Omit all pictures, then retype exactly the lines from the one that contains "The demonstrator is" through the end of the listing.
── Recorded data
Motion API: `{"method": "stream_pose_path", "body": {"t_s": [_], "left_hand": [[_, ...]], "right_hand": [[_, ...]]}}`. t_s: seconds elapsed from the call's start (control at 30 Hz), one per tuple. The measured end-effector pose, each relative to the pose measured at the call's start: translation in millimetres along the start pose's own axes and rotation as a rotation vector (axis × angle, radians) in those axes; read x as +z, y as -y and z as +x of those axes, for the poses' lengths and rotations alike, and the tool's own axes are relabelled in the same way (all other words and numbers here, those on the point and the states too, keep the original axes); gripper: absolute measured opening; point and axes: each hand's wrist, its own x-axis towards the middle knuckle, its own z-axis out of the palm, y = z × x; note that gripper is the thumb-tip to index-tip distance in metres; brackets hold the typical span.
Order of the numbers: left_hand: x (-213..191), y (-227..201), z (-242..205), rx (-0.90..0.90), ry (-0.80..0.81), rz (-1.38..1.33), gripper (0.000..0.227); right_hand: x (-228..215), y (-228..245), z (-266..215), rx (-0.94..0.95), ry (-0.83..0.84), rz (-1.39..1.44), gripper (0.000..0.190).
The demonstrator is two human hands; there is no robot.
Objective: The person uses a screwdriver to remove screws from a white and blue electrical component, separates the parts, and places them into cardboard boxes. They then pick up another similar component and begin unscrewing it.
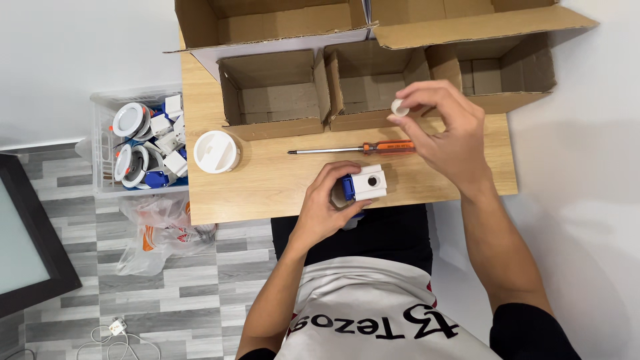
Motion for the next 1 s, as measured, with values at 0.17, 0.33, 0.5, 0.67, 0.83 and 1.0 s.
{"method": "stream_pose_path", "body": {"t_s": [0.17, 0.33, 0.5, 0.67, 0.83, 1.0], "left_hand": [[2.4, 0.6, 0.0, 0.009, -0.01, 0.006, 0.057], [4.3, -3.1, -1.9, 0.02, -0.023, 0.03, 0.057], [7.8, -0.2, -3.5, 0.072, -0.064, 0.062, 0.054], [9.5, -1.9, -3.1, 0.136, -0.103, 0.099, 0.051], [-1.1, -1.8, -4.9, 0.187, -0.111, 0.252, 0.048], [-24.2, 6.3, -2.6, 0.258, -0.099, 0.369, 0.055]], "right_hand": [[7.2, -7.1, 8.5, -0.063, -0.014, -0.061, 0.02], [11.9, -16.7, 11.2, -0.125, 0.024, -0.149, 0.015], [10.9, -10.4, 2.4, -0.214, -0.076, -0.177, 0.025], [11.0, -16.1, -50.7, -0.118, -0.07, -0.069, 0.02], [13.7, -31.6, -81.2, 0.003, 0.034, -0.113, 0.016], [16.3, -30.5, -87.2, 0.006, 0.239, -0.307, 0.031]]}}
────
_Response_
The demonstrator is two human hands; there is no robot.
Objective: The person uses a screwdriver to remove screws from a white and blue electrical component, separates the parts, and places them into cardboard boxes. They then pick up another similar component and begin unscrewing it.
Motion for the next 1 s, as measured, with values at 0.17, 0.33, 0.5, 0.67, 0.83 and 1.0 s.
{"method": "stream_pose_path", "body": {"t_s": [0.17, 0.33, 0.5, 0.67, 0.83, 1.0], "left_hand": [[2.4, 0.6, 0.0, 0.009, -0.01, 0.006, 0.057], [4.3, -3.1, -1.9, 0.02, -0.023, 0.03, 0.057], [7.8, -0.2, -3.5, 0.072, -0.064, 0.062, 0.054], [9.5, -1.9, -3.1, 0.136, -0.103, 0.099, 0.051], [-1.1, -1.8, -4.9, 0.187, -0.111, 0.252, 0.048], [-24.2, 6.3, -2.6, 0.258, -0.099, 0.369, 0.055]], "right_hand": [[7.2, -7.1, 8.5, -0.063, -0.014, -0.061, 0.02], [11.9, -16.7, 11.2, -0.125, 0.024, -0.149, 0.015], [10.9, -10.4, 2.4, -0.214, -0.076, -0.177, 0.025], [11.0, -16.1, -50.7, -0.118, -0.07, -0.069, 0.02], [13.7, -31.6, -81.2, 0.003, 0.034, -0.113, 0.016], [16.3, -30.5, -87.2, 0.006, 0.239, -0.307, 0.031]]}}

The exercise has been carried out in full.